ABOUT THIS EXERCISE
Within the material below, filter for lines that hold the word "then".

AVAILABLE DATA
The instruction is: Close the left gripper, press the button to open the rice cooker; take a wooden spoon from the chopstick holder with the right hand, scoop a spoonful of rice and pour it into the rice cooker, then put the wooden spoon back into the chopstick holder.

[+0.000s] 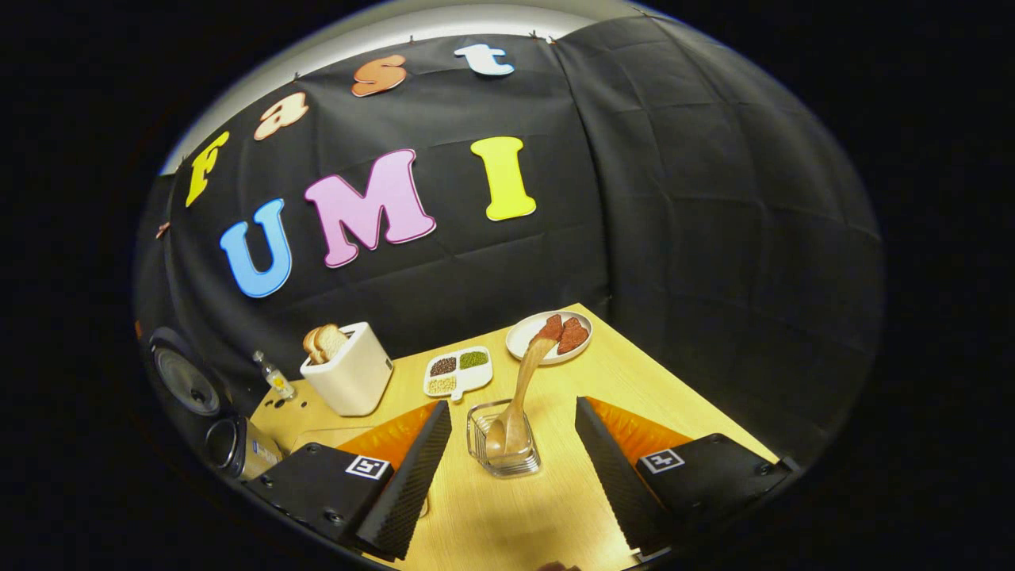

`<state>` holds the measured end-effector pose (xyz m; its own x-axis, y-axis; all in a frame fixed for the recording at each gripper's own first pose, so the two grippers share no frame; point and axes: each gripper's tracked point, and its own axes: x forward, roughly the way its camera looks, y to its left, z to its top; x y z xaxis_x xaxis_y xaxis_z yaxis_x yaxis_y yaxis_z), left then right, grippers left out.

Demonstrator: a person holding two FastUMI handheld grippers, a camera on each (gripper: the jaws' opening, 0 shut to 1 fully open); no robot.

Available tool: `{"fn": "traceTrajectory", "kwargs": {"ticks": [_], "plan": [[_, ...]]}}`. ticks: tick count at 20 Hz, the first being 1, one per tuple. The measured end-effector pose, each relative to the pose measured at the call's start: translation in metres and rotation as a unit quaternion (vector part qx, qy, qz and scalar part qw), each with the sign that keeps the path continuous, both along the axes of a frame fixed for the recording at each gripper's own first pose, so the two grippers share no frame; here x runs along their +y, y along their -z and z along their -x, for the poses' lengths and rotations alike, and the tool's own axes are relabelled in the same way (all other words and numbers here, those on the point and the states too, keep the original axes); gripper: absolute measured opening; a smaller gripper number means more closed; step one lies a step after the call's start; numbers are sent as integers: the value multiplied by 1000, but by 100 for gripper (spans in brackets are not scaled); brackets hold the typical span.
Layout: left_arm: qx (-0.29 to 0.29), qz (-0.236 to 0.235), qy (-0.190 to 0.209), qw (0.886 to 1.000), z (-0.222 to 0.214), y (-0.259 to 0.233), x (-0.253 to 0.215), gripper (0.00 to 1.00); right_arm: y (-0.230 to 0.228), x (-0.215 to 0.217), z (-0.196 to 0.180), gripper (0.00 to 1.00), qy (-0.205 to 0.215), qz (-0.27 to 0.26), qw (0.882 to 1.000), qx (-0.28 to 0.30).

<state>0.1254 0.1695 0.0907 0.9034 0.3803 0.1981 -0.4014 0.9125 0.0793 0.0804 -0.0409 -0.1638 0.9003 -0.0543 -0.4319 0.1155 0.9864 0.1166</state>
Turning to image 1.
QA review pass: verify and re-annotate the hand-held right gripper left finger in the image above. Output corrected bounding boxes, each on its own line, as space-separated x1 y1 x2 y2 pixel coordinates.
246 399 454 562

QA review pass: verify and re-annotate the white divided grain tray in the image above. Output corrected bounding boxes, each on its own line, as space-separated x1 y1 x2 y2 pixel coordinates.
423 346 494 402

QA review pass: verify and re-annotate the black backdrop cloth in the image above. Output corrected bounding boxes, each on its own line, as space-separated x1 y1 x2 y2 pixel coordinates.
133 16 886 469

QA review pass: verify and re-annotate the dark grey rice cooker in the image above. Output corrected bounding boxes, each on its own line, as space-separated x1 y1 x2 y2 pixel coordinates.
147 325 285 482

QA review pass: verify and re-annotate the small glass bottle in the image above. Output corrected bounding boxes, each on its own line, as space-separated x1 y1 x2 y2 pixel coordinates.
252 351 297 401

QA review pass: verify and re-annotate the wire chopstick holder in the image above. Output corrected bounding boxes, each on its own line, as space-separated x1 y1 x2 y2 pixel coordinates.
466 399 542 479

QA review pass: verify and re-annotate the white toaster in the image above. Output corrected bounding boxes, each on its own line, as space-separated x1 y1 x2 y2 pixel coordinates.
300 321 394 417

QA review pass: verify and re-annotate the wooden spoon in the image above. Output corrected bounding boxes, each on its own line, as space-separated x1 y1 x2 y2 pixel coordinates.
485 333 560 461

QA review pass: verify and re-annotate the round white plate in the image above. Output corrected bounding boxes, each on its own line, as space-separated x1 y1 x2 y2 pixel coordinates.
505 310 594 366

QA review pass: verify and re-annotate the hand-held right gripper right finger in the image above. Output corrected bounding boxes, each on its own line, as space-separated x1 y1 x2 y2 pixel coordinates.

THE COMPLETED TASK
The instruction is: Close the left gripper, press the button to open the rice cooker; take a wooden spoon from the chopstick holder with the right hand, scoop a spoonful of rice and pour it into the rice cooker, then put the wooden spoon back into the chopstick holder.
`<state>` holds the measured end-effector pose (xyz m; its own x-axis, y-axis; all in a frame fixed for the recording at each gripper's own first pose, so the two grippers share no frame; point and axes: each gripper's tracked point, and its own axes: x forward, roughly the way its camera looks, y to its left, z to its top; x y z xaxis_x xaxis_y xaxis_z yaxis_x yaxis_y yaxis_z), left then right, grippers left out.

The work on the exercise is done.